Most of our fathers were no different than Big Russ. Hell, like Big Russ, my father lied about his age to enlist in WWII as well. He worked three jobs. He bought our first house with his GI bill. I remember Christmases, birthdays, when he sold scrap metal and hustled in a pool hall to make extra money, so his children had the best clothes, food on the table, and a little allowance when my brothers and I went to school. My father could probably buy and sell Big Russ every day of the week and twice on weekends.

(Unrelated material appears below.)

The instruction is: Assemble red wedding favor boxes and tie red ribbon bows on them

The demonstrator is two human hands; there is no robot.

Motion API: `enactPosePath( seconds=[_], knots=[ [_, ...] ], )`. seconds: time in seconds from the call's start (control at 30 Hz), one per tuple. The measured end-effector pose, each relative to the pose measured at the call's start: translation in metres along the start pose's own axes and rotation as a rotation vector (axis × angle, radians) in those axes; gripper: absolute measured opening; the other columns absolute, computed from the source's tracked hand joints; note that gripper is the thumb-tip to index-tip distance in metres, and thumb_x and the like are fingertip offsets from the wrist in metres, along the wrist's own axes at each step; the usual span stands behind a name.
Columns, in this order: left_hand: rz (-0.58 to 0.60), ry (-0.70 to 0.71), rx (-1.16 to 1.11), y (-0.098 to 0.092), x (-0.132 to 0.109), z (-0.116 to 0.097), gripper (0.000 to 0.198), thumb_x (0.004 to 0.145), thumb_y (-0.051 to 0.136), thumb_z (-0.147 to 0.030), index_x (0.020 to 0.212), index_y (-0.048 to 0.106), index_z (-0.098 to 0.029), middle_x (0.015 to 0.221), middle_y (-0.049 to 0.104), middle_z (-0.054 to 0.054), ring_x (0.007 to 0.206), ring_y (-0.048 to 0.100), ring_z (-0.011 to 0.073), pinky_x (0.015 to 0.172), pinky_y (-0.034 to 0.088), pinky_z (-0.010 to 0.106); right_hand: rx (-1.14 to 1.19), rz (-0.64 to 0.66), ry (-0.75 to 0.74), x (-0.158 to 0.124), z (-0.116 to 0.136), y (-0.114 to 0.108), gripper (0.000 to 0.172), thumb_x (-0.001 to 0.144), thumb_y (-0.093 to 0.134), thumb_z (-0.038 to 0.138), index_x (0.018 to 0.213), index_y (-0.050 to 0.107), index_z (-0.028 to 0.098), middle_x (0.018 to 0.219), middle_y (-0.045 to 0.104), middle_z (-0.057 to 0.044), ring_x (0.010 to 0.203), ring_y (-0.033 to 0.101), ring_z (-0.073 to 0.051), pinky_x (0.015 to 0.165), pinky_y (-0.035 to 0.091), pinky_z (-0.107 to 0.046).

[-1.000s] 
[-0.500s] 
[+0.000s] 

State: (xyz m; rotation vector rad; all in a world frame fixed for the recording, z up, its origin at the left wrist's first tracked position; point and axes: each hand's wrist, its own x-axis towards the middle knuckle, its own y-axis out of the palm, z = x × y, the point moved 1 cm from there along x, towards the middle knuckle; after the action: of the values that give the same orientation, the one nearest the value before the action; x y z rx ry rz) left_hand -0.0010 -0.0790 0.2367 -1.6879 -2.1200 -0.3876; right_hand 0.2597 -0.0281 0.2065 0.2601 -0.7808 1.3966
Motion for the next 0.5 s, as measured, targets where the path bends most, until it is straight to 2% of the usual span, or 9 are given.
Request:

You may not ever see anything written about Burdett Stills, Jr.; what a great father he was. But he was my father, and though not always perfect, he did the best he could with what he knew at the time he knew it. And I am the woman I am today because of what he taught me.

While Timmeh writes a book about similar experiences, and because he was a high-priced media whore verses being a real, Greg Palast-Jackson Baker-Chris Davis-Steve Gilliard type of journalist, he got fat paid for spouting the same accolades about his father that any of us could have about spouted about our own fathers. All the while, he literally shits on everything and every value Big Russ ever taught him, because his DC Masters were greater than his own humble father.

That's why I titled this piece "On Bullshit". That, and the fact that there's a book out with the same title. Plus, I think my father would be pleased because he always called people on their bullshit. He had a Ph.D in "Bullshitology".